We had catchphrases, inside jokes we’d repeat in the emails and
cards we sent each other.
The first Mother's
Day after she died, passing by some greeting cards in a store, I
thought about buying her one. Maybe, I thought, I could start a
ritual of getting her a card every year—a kind of “taking back”
of the holiday. But then I thought about how I’d never actually
send the cards, how they’d just sit in a drawer somewhere, the way
the flowers I brought to her grave every year just lay there,
wilting, until someone threw them out. And the inside jokes would
never change—my mother and I were frozen in time, like the picture
of us on my nightstand, taken just a couple of months before she
died. I decided not to get her any cards. And I continued to hate
Mother's Day.
But then, a little
more than 4 years ago, I became a mother.

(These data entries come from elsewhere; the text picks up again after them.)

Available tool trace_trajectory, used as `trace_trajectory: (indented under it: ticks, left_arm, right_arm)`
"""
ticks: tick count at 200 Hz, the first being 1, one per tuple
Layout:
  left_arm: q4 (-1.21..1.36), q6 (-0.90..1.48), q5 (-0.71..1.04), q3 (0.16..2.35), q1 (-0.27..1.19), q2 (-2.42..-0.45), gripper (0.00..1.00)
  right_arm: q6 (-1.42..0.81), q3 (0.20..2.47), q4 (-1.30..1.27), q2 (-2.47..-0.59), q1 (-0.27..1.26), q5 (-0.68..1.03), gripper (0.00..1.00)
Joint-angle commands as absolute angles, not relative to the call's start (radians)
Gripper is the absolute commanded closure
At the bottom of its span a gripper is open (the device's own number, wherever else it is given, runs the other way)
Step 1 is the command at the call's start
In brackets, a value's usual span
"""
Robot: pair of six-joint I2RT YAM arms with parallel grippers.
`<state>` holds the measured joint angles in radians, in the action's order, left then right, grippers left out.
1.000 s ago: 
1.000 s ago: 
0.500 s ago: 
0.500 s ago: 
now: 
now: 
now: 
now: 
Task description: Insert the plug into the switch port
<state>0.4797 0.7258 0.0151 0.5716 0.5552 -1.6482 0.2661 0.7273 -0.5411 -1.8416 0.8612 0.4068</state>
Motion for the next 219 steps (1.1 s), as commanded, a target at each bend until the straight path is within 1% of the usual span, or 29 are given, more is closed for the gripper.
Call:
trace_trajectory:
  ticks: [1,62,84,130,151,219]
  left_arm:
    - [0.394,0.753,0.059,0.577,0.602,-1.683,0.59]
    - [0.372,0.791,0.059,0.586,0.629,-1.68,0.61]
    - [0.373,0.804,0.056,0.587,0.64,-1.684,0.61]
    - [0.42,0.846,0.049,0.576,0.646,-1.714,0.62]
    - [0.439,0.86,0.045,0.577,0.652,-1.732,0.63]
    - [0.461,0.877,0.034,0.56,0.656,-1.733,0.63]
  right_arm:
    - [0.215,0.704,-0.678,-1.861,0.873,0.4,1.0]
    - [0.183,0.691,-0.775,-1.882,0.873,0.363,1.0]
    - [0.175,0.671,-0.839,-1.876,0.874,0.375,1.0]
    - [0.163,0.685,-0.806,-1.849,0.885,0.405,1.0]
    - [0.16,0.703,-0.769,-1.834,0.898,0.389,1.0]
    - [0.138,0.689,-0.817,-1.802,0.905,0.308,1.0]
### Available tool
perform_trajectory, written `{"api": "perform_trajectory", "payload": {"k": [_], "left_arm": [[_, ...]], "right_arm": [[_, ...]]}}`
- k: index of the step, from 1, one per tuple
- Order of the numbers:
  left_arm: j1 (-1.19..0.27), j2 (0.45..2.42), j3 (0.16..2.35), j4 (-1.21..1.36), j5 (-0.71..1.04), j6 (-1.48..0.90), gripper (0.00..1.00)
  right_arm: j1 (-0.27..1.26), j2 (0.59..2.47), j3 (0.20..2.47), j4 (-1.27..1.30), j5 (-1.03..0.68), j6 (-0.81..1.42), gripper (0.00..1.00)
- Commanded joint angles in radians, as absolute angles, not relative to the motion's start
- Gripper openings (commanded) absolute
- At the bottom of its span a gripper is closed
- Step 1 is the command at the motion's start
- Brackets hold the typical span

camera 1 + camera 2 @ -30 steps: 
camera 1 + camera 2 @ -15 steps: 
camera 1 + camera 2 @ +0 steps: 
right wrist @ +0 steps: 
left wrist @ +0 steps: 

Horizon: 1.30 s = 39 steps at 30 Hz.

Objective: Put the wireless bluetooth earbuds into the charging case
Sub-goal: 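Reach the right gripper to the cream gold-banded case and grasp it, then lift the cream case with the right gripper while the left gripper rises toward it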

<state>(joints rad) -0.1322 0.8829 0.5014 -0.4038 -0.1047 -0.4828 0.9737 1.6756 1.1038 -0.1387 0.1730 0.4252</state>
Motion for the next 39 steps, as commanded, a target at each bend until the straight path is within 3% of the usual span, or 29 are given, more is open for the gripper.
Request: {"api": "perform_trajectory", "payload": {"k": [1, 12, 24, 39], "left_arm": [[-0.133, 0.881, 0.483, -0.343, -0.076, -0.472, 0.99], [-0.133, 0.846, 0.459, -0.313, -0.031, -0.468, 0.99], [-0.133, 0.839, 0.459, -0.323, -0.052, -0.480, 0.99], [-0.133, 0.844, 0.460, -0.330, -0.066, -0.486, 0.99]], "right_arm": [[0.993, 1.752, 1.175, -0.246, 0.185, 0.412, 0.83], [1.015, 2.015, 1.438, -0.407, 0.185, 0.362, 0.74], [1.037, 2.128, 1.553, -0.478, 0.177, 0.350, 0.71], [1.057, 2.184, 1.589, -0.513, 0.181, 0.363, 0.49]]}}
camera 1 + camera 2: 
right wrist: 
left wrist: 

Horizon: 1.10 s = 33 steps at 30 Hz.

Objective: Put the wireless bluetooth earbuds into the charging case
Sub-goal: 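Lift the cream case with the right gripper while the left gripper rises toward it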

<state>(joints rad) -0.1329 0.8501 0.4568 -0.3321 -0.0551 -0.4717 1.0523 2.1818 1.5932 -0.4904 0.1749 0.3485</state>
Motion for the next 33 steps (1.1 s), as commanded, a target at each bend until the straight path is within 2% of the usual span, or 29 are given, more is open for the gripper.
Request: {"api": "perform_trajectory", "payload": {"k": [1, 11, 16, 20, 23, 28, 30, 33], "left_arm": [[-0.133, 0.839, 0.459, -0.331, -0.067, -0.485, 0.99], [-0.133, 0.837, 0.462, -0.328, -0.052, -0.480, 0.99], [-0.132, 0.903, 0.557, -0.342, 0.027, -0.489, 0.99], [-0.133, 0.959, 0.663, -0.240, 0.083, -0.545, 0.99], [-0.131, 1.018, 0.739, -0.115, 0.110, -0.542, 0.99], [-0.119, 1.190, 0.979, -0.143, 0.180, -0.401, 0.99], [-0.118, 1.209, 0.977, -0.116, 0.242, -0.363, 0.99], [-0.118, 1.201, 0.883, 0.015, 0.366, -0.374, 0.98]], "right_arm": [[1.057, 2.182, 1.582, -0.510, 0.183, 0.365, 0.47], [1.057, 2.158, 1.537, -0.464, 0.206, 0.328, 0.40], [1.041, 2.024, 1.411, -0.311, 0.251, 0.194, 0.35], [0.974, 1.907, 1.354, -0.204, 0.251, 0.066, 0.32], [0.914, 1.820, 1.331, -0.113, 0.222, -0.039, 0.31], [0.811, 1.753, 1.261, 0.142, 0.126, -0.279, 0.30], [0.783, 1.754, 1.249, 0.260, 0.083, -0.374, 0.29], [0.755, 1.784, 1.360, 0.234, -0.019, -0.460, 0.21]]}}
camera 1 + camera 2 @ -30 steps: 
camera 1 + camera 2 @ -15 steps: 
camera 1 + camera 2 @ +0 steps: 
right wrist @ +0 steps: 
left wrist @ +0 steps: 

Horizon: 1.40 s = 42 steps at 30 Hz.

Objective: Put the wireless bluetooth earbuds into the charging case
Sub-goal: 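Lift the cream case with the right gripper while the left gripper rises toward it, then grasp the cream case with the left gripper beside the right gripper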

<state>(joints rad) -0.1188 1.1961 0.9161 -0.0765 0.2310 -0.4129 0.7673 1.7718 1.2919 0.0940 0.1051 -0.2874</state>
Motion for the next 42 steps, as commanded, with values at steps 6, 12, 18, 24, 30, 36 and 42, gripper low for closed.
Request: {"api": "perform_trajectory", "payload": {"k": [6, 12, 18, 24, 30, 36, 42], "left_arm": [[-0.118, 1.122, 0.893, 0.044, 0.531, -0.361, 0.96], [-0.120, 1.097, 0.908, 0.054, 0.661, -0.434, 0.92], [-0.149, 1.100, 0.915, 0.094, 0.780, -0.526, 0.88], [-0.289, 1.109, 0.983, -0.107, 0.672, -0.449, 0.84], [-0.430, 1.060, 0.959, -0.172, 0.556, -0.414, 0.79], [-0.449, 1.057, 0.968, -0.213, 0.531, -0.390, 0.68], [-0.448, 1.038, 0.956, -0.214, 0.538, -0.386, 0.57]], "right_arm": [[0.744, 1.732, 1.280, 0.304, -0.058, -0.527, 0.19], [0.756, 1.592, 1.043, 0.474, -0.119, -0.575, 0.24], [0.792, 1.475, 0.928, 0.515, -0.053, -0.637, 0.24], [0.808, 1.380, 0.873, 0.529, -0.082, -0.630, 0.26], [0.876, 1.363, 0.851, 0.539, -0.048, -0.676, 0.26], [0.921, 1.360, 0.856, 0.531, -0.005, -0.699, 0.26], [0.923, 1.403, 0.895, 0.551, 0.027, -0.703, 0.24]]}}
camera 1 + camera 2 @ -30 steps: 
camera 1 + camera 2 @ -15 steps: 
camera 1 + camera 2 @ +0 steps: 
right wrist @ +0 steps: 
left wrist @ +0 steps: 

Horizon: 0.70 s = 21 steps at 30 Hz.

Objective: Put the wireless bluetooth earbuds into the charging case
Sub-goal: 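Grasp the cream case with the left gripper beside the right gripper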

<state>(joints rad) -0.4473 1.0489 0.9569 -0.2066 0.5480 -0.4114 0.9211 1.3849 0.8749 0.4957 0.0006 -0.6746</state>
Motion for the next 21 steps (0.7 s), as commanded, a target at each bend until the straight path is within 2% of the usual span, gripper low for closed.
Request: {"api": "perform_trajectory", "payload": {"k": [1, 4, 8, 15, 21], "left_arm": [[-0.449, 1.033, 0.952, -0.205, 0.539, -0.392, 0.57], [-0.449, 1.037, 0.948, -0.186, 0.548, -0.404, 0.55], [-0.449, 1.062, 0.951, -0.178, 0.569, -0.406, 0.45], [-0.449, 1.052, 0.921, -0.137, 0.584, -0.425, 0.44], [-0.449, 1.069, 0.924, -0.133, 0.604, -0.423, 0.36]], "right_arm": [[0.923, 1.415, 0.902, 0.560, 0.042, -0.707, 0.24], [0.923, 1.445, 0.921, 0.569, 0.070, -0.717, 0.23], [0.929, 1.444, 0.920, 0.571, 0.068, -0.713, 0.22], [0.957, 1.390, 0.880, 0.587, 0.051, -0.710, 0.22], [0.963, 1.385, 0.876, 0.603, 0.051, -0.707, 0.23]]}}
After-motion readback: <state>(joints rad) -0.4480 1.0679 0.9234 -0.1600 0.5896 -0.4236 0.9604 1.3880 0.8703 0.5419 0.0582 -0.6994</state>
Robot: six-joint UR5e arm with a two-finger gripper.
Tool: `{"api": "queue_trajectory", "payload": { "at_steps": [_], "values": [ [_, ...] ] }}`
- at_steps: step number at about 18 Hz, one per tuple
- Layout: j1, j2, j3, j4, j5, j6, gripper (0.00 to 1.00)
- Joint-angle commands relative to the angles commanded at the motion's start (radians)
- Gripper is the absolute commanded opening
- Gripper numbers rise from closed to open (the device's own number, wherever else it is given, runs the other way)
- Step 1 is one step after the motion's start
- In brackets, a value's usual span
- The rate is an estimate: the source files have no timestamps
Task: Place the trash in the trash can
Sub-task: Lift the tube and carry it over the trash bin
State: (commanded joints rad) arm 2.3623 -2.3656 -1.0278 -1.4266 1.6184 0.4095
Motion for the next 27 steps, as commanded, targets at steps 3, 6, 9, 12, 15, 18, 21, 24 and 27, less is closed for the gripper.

I didn’t have to be
excluded from Mother's Day anymore, I realized—I would get cards!
And I have—hastily scribbled by my son, with Thomas the Tank Engine
stickers affixed haphazardly. I have been allowed back into a club
from which I’d long been excluded.
A bit more than a
year ago, I became a mother again—this time to a girl. I am half of
a mother-daughter pair again, and this reality has churned up a
longing I haven’t felt in years. I remember the things my mother
and I liked to do together—the leisurely lunches and shopping
trips, punctuated with laughter and gossip—and I imagine doing
those things with my daughter. I remember how we could confide in
each other our deepest worries—mine usually about a boy I was
pining after, hers substantially deeper, often about her aging
parents—and I imagine doing that with my daughter. I think about
all the things we never got to do, the parts of our relationship we
never got to explore—her giving me parenting advice, me helping her
mourn the loss of a parent—and I imagine having all that with my
daughter. So much seems possible.
And yet, I know I
can’t—shouldn’t—recreate with my children the relationship I
had with my mother. Maybe my daughter won’t like shopping. Maybe my
son won’t email so often. And that’s okay—we’ll do other
things. We’ll have different catchphrases, different inside jokes.
What I do hope
stays the same is the feeling I had, when I would come home late on
weekend nights as a teenager and my mother would be waiting up for me
on the living room couch. She wasn’t waiting to make sure I didn’t
miss curfew—she simply couldn’t sleep soundly until she knew I
was home, safe. At the time, I teased her for being neurotic, but
even then, it felt like a warm hug. That’s what my mother gave me,
above everything else: the feeling that she was looking out for me,
cheering me on, loving me with such purpose. I hope I can give my
children that; to know that I had would be the best kind of gift.